Brain Plasticity: What Is It and Why Is It Important?
Tuesday, April 8, 2014
Watch Video Recording:
Bruce S. McEwen, Ph.D.
The Rockefeller University
Alfred E. Mirsky Professor
Head, Harold and Margaret Milliken Hatch Laboratory of Neuroendocrinology
2005 Goldman-Rakic Prize for Outstanding Achievement in Cognitive Neuroscience
1998 Distinguished Investigator Grant
Dr. McEwen’s research has contributed significantly to elucidating the impact of stress and sex hormones on the brain’s chemistry and structure. Dr. McEwen’s emphasis is on the mechanisms underlying adaptive structural plasticity. Estrogens and androgens induce new synaptic connections in the brain. They also modulate, for better or worse, damage from stroke, head trauma and seizure, as well as age-related changes in brain function. In studying both stress and sex hormones as regulators of structural plasticity in the adult brain, Dr. McEwen and his team examine sex differences and how they develop, along with the influence of early life experiences, in affecting learning, memory and predisposition towards disease.
Dr.
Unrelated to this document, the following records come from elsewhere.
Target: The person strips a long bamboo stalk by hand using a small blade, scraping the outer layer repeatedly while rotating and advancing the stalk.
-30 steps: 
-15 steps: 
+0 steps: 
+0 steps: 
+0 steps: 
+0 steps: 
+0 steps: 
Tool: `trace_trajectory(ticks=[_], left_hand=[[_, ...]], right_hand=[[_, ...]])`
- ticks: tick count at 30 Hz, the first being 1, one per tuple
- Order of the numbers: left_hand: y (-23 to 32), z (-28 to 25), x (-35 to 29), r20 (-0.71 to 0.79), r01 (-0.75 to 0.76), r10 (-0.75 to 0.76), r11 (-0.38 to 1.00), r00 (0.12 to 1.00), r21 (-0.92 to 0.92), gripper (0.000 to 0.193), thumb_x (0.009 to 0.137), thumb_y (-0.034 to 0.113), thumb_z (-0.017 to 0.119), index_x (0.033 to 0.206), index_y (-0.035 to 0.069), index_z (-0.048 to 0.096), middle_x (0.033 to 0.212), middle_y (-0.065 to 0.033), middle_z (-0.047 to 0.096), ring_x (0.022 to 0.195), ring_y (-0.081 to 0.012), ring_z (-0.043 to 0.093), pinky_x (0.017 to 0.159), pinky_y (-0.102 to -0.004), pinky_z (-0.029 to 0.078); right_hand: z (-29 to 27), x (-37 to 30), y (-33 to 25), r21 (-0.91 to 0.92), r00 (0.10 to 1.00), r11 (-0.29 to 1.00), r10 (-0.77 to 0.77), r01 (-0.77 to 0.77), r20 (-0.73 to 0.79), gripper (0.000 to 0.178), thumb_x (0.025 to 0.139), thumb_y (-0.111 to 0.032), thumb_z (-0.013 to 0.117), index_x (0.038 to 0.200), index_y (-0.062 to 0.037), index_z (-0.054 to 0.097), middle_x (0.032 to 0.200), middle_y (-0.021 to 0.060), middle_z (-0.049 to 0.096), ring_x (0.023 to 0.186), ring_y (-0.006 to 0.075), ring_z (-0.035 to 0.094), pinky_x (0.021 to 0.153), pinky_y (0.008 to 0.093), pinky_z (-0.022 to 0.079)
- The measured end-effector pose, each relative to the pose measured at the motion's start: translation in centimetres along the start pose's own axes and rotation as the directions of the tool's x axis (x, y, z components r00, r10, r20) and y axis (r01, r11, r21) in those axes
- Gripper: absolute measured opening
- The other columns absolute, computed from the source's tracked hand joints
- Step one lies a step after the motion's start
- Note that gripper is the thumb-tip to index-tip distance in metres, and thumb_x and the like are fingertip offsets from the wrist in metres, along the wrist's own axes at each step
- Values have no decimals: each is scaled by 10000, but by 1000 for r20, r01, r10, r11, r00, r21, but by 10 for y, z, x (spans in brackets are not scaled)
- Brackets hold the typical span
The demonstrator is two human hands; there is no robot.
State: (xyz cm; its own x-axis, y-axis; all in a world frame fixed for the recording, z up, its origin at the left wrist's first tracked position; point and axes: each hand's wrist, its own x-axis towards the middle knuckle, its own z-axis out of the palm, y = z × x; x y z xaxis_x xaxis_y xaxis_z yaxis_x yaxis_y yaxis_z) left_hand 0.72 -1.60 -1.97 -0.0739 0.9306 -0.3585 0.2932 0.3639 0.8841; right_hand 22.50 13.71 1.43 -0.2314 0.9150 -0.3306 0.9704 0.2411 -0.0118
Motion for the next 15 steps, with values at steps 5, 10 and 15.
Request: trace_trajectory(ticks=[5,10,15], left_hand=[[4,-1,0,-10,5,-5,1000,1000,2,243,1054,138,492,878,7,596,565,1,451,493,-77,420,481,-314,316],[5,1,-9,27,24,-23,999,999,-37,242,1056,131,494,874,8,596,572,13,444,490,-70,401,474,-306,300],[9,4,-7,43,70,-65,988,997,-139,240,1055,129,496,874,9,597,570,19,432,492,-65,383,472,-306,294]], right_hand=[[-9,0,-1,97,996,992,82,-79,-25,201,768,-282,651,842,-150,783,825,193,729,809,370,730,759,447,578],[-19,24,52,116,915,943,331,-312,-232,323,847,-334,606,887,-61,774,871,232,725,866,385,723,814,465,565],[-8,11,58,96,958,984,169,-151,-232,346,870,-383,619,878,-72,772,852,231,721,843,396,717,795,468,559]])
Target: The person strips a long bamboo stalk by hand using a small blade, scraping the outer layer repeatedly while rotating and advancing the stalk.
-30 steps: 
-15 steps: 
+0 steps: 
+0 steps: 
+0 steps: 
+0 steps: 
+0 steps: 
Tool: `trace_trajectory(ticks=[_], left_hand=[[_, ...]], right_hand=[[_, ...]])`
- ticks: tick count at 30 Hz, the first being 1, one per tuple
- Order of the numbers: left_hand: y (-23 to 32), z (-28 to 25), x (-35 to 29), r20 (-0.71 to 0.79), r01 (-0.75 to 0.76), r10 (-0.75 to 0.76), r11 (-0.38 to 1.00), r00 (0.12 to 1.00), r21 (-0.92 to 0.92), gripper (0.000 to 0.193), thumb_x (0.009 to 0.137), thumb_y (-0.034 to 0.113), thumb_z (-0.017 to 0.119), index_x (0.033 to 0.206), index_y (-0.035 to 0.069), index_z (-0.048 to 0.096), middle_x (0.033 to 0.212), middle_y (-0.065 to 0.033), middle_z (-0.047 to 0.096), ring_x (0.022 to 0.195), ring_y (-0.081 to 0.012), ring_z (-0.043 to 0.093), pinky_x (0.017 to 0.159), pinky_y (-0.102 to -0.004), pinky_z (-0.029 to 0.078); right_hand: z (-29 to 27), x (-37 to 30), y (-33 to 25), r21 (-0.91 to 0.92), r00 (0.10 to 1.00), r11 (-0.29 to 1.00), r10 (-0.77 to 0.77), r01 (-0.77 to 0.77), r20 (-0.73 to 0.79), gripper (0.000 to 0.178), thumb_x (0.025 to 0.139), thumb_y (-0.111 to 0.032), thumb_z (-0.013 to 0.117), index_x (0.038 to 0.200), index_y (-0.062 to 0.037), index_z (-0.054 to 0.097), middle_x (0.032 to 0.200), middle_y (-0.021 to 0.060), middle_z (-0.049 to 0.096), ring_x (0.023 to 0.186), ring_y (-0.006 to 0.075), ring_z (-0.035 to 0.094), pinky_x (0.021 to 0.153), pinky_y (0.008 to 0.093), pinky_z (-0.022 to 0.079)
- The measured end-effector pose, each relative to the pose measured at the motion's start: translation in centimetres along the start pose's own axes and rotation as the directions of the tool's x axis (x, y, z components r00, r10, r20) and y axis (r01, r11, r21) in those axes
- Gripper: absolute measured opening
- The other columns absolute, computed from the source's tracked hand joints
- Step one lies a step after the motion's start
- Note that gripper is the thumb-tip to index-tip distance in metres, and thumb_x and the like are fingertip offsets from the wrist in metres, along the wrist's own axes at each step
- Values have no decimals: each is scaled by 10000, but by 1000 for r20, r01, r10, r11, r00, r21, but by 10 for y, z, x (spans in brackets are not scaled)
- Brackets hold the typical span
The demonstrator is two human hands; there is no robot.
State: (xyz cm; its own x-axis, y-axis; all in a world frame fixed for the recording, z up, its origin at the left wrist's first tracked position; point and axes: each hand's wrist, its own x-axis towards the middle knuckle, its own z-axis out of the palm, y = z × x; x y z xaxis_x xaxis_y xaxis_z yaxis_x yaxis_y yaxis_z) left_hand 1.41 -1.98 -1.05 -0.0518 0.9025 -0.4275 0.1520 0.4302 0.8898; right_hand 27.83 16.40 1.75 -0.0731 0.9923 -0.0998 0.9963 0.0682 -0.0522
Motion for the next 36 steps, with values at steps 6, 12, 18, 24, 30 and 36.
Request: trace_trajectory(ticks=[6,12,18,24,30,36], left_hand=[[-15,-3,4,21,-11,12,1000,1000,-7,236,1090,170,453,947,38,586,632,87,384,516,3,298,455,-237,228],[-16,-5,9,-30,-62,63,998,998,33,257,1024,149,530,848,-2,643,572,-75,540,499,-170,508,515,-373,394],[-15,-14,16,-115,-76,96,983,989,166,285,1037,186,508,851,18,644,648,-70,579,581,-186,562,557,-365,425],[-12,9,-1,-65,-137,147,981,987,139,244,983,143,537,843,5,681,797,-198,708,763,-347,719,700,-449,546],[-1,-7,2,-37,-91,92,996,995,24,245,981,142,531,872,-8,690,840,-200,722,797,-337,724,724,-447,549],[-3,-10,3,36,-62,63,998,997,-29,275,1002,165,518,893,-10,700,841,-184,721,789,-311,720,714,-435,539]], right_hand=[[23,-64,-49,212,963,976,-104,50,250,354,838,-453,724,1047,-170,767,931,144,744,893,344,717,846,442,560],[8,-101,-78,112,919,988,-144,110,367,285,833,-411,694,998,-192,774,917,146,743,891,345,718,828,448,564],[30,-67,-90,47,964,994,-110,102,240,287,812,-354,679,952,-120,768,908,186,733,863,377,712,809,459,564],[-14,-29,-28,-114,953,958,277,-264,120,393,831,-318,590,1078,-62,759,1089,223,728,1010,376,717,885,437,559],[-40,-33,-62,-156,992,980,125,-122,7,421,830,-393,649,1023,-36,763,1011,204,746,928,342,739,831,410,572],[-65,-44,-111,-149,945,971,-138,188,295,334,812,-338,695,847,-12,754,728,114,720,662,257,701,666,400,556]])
McEwen was an assistant professor at Rockefeller in 1966 and was named Alfred E. Mirsky Professor in 1999.
Jeffrey Borenstein, M.D., serves as the President & CEO of the Brain & Behavior Research Foundation, the largest private funder of mental health research grants. Dr. Borenstein developed the Emmy Award-nominated public television program “Healthy Minds,” and serves as host of the series. The program, which is broadcast nationwide, focuses on topics in psychiatry in order to educate the public, reduce stigma and offer a message of hope. Dr. Borenstein also serves as Editor-in-Chief of Psychiatric News, the newspaper of the American Psychiatric Association and as an Associate Clinical Professor of Psychiatry at Columbia University College of Physicians and Surgeons.